L'ingresso trionfale alla Casa Bianca

L'ingresso alla Casa Bianca lo ricordo particolarmente suggestivo. Arrivo in limousine con corteo variopinto di ex mogli, figli di primo e secondo letto, suocere a carico, babysitter, avvocati divorzisti e comitato d'accoglienza di giovani stagiste pronte a tutto. Fattorini in livrea scaricavano carovane di bauli Luiuittòn con la solerzia e il fiatone che ho visto solo tra i colleghi del clan Kardashian. Sul cupolone della celebre dimora svettava, accanto allo stendardo della patria, la scritta al neon Trump House e sotto un cartello, Oval Office Mall, mid-season sale: mettevano in saldo gli abiti Michelle, passata di colpo dai Versace d'ordinanza ai Top shop di serie, senza ambizioni da griffe.

Le sue prime mosse da presidente

Tra i primi provvedimenti del suo mandato: estensione del porto d'armi sotto i 5 anni, esclusione dai pubblici uffici dei portatori di sovrappeso e cellulite, espulsione immediata di arabi, siriani, afghani, gente con fototipo 5-6 e altri potenziali jihadisti, privatizzazione selvaggia della sanità anche per le fasce deboli e poco produttive – soprattutto per loro: e chi sono io, Babbo Natale? – quote rose. 

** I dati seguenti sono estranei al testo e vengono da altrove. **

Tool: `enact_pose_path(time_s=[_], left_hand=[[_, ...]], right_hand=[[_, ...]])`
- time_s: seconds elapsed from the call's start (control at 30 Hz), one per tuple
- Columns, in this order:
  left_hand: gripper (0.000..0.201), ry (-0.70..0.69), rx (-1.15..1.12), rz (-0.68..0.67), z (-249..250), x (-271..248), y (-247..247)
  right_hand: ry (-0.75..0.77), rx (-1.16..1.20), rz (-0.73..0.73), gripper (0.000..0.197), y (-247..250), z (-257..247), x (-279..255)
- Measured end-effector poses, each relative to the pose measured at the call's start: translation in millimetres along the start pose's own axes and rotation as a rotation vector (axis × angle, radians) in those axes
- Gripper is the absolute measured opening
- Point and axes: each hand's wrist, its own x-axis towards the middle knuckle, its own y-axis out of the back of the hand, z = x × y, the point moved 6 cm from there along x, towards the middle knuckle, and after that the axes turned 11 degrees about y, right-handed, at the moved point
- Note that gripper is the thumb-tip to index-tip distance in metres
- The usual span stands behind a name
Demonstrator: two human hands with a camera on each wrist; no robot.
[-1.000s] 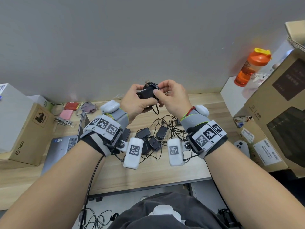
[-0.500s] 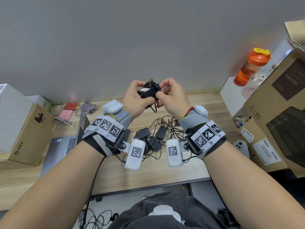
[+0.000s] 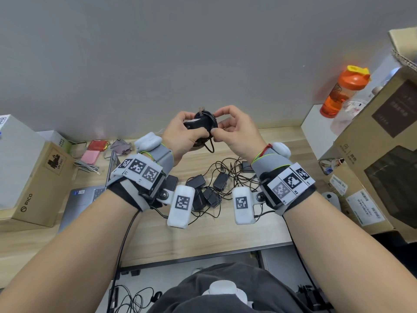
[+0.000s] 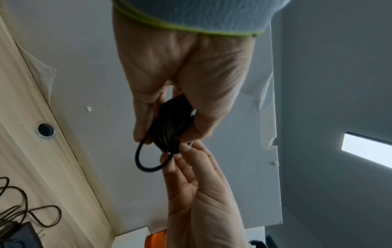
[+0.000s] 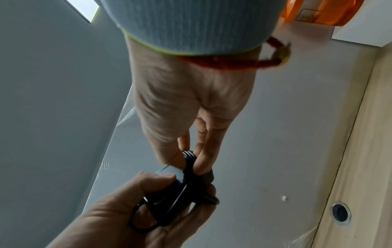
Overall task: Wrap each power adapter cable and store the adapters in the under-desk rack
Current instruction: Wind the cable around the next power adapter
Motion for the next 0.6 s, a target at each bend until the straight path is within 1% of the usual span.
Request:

Bill Clinton tornava a suonare il sax

La voce quote rosa si riferiva a una serie di agevolazioni per il lavoro femminile, previa formazione e master su YouPorn. Putin diventava il suo Bff (best friend forever), fino a quandola megalomania dell'uno non cozzava con la mitomania dell'altro e si scocciavano di giocare a Risiko solo in due, decidendo di cedere ad Assad la Kamchatka in cambio di una bella guerra globale. L'Onu contava come il due di picche. Renzi non si sentiva più «l'amico degli Usa»e si vedeva anche meno bellino, cosa che minava la sua autostima e quindi il peso dell'Italia all'estero. Bill Clinton tornava a suonare il sax. Hillary a fare la nonna, con grande scorno delle femministe, e di tutte quelle che avevano creduto nel girl power. Lena Dunham cambiava sesso. Beyoncé lasciava Jay-Z e buttava i limoni dal frigo. Poi mi sono svegliata. O forse no.